_Task requirements:_
Your task is to count the lines of the entries below that include the word "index" and to give only the resulting number.

-------

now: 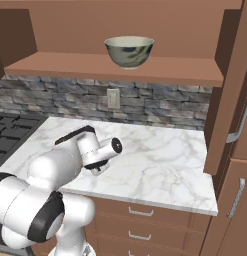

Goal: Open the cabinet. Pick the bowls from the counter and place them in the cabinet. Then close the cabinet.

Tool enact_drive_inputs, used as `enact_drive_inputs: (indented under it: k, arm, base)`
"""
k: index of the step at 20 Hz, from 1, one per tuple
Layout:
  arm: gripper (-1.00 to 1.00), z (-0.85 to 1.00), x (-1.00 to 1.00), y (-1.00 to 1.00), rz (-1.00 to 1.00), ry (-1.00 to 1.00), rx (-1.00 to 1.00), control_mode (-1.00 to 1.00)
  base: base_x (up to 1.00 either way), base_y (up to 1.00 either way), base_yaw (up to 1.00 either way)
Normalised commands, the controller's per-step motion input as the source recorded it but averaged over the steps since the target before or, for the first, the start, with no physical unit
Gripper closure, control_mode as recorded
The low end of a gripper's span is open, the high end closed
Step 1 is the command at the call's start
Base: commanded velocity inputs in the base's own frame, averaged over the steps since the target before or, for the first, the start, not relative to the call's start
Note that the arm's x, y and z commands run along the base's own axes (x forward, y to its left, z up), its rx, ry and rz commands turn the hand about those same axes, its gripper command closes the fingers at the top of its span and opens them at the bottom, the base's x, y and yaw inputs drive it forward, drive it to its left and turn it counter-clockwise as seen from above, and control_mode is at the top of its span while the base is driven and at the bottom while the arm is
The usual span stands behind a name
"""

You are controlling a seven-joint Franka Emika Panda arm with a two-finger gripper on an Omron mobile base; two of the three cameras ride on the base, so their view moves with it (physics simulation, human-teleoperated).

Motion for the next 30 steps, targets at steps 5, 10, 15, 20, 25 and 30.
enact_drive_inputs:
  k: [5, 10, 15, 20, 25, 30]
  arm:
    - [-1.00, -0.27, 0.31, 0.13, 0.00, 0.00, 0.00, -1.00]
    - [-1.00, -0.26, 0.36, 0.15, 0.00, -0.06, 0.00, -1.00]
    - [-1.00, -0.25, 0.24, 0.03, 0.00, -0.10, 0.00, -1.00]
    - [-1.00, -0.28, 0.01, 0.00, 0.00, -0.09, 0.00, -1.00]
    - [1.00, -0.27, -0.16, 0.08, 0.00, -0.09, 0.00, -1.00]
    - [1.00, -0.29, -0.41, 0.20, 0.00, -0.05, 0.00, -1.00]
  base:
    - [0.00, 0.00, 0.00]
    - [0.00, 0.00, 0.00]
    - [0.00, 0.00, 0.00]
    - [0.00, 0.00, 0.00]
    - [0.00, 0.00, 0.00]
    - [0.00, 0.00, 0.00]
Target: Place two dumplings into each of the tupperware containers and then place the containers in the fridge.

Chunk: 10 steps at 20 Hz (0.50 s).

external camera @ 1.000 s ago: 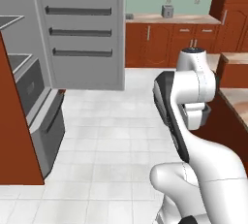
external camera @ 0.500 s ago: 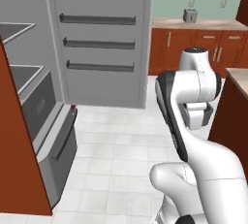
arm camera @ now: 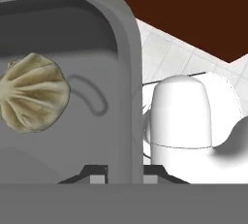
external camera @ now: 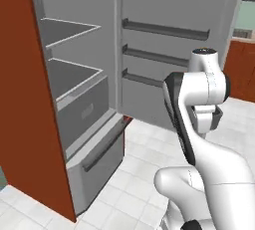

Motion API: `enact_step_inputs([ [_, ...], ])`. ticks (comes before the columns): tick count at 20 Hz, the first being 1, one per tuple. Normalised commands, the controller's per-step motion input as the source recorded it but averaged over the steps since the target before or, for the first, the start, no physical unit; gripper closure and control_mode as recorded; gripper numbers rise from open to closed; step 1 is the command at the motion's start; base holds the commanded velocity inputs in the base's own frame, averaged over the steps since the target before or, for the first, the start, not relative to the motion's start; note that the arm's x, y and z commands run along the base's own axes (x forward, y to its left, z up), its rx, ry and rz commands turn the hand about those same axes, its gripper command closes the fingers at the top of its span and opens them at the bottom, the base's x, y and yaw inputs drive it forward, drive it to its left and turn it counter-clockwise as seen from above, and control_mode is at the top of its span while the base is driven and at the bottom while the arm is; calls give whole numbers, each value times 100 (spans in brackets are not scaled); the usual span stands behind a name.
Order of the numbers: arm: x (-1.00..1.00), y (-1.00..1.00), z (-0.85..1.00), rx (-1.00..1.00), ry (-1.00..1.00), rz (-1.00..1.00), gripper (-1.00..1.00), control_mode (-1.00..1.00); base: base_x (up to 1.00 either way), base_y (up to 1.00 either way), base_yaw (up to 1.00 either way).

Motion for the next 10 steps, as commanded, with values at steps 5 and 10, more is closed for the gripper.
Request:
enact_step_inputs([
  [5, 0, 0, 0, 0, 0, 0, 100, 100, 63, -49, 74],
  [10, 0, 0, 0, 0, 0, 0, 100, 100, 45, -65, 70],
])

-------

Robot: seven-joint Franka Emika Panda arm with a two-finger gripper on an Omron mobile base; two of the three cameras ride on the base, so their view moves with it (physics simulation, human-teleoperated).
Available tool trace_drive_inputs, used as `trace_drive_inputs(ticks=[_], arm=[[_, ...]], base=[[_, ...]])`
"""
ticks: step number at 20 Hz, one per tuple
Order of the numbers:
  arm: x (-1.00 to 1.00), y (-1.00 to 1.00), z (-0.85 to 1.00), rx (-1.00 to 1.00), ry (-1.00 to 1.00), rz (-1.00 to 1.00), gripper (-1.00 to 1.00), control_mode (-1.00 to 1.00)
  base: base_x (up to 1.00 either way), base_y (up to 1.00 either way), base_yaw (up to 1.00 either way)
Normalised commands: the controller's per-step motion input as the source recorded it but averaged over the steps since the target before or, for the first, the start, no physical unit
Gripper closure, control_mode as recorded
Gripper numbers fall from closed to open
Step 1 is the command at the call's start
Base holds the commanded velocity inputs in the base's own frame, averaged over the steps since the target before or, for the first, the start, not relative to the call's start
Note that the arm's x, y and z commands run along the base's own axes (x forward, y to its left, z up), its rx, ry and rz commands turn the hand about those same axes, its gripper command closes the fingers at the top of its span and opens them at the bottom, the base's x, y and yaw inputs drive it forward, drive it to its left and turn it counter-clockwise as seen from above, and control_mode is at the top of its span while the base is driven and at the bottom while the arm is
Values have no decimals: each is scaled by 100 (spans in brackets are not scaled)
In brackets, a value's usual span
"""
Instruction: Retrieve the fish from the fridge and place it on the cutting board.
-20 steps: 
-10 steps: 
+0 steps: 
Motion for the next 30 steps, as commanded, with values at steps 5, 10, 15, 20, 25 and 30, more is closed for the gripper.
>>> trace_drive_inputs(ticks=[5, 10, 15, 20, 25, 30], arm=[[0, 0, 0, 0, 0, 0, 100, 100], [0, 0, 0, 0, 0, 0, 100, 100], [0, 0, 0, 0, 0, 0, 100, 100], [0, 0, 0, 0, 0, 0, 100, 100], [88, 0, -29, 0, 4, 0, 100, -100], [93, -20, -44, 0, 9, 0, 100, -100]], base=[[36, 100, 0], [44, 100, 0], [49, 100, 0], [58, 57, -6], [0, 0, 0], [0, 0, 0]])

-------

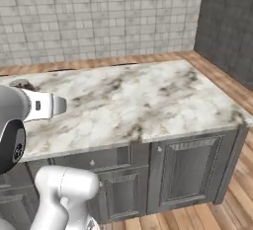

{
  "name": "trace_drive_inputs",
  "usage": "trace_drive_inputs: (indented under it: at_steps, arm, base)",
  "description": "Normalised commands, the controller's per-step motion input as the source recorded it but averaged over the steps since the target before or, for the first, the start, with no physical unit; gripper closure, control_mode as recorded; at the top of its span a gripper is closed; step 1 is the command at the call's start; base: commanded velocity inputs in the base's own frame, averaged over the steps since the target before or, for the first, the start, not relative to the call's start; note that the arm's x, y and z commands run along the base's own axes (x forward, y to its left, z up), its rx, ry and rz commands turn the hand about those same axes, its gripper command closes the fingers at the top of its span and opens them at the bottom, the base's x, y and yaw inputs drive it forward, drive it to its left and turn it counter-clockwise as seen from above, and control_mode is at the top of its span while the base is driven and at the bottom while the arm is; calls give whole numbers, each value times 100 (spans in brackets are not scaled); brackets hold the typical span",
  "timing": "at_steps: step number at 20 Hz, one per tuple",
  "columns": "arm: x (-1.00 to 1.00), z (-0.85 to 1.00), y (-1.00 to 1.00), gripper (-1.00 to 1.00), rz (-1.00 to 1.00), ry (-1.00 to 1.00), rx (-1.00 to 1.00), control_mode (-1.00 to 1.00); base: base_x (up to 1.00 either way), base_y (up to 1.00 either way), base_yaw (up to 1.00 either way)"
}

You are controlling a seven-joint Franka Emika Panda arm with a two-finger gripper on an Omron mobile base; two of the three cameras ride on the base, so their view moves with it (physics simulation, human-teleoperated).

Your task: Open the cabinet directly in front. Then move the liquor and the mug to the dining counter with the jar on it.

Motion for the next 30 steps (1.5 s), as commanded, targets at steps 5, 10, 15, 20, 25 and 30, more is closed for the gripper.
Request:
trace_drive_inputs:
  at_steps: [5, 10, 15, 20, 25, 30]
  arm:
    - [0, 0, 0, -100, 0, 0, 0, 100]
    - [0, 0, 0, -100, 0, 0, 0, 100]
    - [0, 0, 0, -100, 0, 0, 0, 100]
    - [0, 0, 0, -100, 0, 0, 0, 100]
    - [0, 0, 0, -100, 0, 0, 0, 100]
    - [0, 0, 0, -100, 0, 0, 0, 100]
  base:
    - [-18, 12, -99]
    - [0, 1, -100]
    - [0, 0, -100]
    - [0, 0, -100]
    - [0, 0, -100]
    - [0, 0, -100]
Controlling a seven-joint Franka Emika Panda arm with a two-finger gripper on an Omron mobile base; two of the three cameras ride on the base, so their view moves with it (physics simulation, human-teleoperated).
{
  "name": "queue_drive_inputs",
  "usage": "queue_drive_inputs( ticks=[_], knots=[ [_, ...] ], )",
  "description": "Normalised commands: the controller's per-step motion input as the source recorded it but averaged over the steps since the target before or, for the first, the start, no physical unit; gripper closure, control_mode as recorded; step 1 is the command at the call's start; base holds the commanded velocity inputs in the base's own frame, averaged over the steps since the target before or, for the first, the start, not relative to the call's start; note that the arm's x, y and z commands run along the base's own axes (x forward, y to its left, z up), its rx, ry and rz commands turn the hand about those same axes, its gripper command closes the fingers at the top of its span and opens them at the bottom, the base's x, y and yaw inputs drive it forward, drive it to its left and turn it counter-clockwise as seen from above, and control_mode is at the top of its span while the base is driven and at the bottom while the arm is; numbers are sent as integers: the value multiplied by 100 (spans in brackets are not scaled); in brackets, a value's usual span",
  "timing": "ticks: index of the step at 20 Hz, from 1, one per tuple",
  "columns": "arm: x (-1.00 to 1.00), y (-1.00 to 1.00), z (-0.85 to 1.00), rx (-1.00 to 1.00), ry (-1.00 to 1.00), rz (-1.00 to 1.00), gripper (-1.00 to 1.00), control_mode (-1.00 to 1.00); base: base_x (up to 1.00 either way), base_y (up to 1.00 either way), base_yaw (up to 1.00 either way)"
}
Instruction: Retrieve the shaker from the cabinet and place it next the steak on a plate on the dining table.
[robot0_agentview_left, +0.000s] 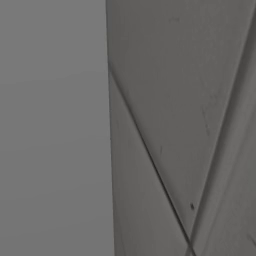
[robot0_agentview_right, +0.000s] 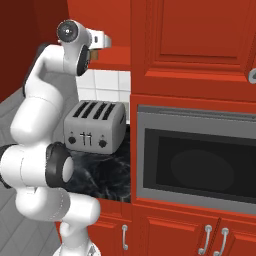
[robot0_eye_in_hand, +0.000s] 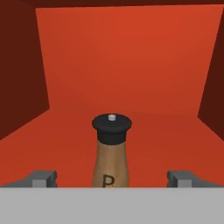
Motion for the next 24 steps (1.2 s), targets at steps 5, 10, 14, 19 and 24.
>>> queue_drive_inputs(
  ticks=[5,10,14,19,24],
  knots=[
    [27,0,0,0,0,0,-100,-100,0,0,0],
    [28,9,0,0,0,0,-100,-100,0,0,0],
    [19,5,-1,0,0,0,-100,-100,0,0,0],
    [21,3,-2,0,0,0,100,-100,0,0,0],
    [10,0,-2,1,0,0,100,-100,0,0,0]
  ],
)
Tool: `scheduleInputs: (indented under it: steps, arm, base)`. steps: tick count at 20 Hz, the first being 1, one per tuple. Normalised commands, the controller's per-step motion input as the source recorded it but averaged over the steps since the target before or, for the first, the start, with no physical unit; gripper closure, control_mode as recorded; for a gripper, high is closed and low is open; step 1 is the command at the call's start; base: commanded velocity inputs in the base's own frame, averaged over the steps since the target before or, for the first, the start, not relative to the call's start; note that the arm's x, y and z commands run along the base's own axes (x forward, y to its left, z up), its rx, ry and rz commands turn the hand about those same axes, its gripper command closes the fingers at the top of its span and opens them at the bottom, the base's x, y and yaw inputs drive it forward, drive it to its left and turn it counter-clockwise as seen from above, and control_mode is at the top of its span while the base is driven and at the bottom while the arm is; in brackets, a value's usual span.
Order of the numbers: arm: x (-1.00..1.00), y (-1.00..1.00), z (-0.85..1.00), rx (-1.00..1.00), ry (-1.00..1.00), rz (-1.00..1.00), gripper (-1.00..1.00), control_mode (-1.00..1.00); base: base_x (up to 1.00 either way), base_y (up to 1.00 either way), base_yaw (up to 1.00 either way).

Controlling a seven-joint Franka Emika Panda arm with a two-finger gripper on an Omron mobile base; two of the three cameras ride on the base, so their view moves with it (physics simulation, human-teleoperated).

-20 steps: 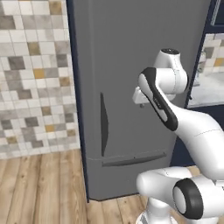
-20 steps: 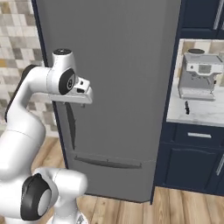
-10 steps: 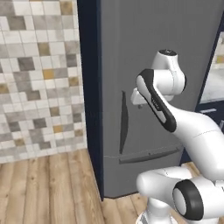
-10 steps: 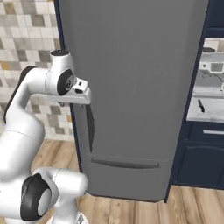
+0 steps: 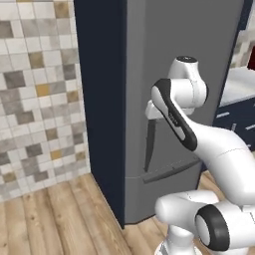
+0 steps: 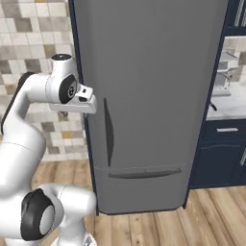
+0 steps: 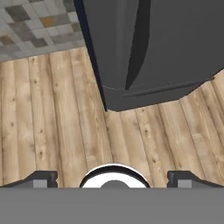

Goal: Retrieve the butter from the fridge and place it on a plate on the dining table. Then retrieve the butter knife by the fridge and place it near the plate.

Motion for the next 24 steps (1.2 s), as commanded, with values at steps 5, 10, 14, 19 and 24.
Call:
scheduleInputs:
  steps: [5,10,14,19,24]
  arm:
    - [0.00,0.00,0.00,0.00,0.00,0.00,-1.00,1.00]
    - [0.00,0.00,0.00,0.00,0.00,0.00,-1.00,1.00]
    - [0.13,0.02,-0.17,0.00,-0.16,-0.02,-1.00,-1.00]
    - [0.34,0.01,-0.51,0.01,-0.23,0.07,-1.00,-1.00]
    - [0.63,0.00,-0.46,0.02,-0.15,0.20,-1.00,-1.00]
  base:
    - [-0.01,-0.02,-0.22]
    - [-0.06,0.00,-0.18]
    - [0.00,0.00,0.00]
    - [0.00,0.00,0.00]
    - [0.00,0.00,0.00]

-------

_Written solution:_
2